Hubbard's version is understandably preferable to the reality, which was a dark farce. Hubbard was born in 1911 in Tilden, Neb. After flunking out of George Washington University, he became a pulp science-fiction and adventure writer. In the mid-1940s, he fell in with John Parsons, a wealthy and brilliant young rocket scientist in California, who also happened to be under the tutelage of the infamous satanist Aleister Crowley (no relation to yours truly, thankfully). According to Russell Miller's damning biography of Hubbard, Bare-Faced Messiah, Parsons was a science-fiction fan who briefly hosted Hubbard at his Pasadena, Calif., mansion, which featured a domed backyard temple and a rotating cast of occultists and eccentrics. Parsons described Hubbard as his "magical partner," and together the men engaged in a rite in which Parsons tried to impregnate with an antichrist child a woman he considered the whore of Babylon, a goal that Crowley had long promoted. With Rachmaninoff's "Isle of the Dead" playing in the background, Hubbard allegedly chanted spells over the copulating couple, according to Miller and others. (Ultimately Hubbard would steal Parsons' girlfriend and allegedly bilk him in a Miami yacht venture.) Years later, when Hubbard had grown famous and realized the antichrist episode didn't comport with his image as a man of culture and wisdom, he would reportedly claim to have been working on an undercover mission for U.S. Naval Intelligence to investigate black magic.
Dabbling in (or investigating) witchcraft didn't pay the bills, and by the late 1940s Hubbard was in debt and despondent. Then in 1950 he published Dianetics: The Modern Science of Mental Health, which he billed as "a milestone for man comparable to his discovery of fire and superior to his inventions of the wheel and arch." The theory of Dianetics promised to cure almost any physical and mental ailment—including wrinkles—by cleansing people's memories of traumatic past experiences so they could arrive at a "clear" mental state. Well poised to capitalize on a growing national fascination with psychotherapy, the book was an instant best-seller. Dianetics groups and parties sprung up nationwide.

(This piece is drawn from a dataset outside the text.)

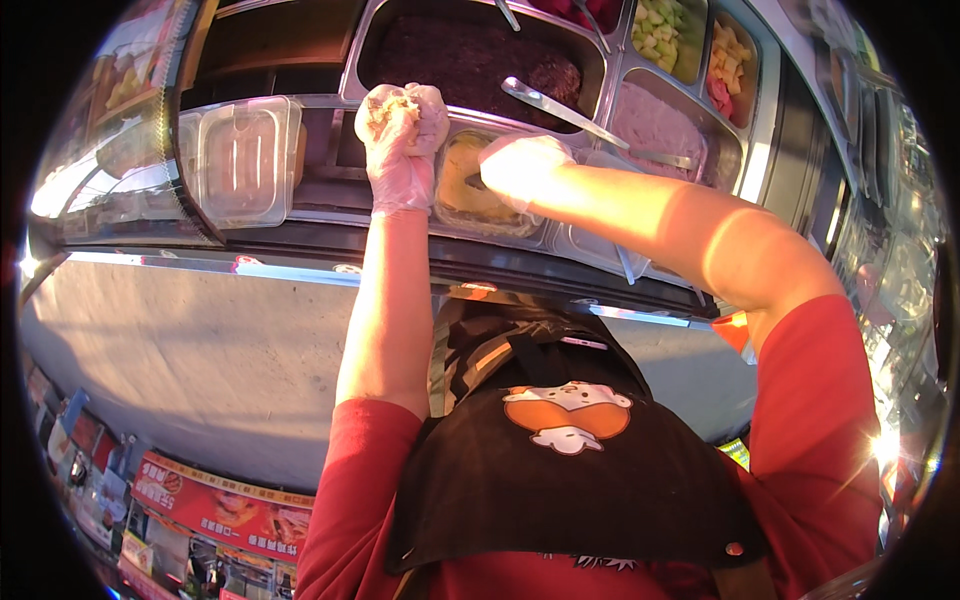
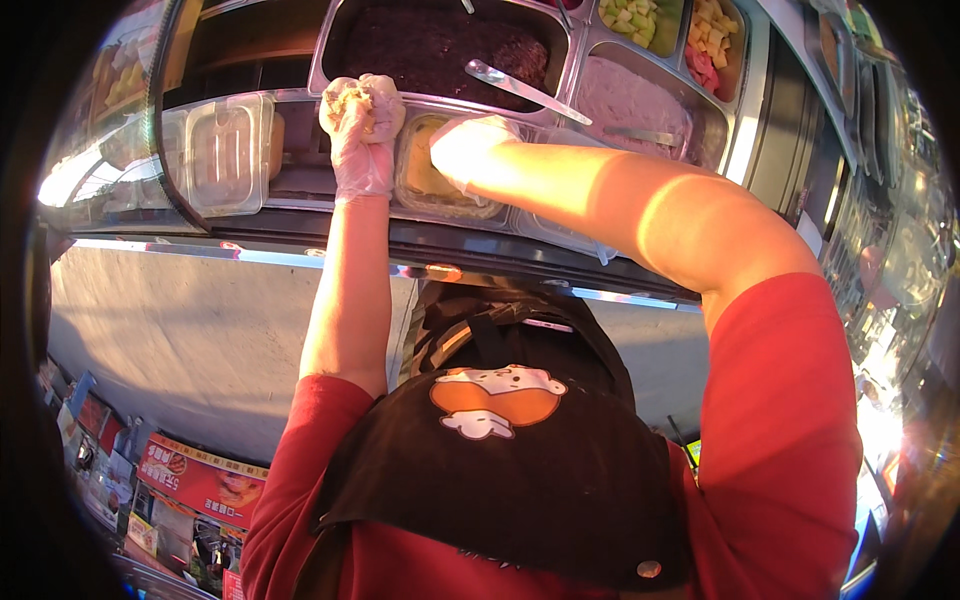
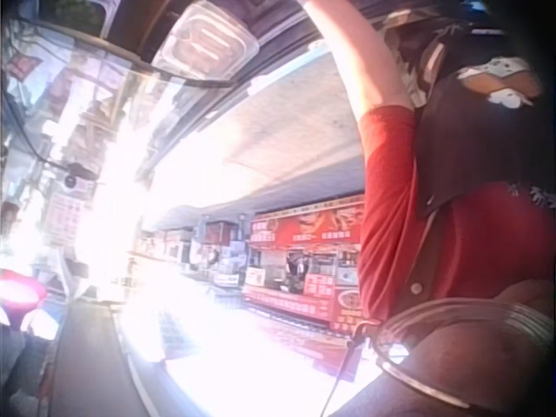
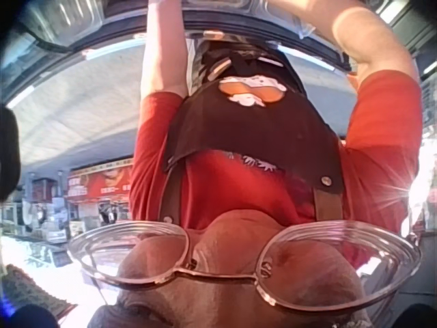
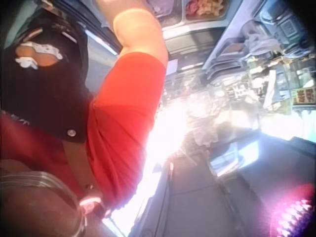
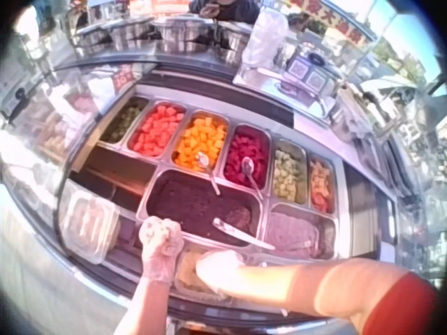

Hubbard became an icon, and thousands of fans sought him out. In 1954, as the book's success—and his income—began to fade, Hubbard founded the Church of Scientology. His son Ron Jr. claimed in a 1983 interview with Penthouse that money was the motive, saying his father "told me and a lot of other people that the way to make a million was to start a religion." Hubbard made his millions quickly and used them to style himself as a sophisticated aristocrat, relocating to an English country home dubbed "Saint Hill Manor."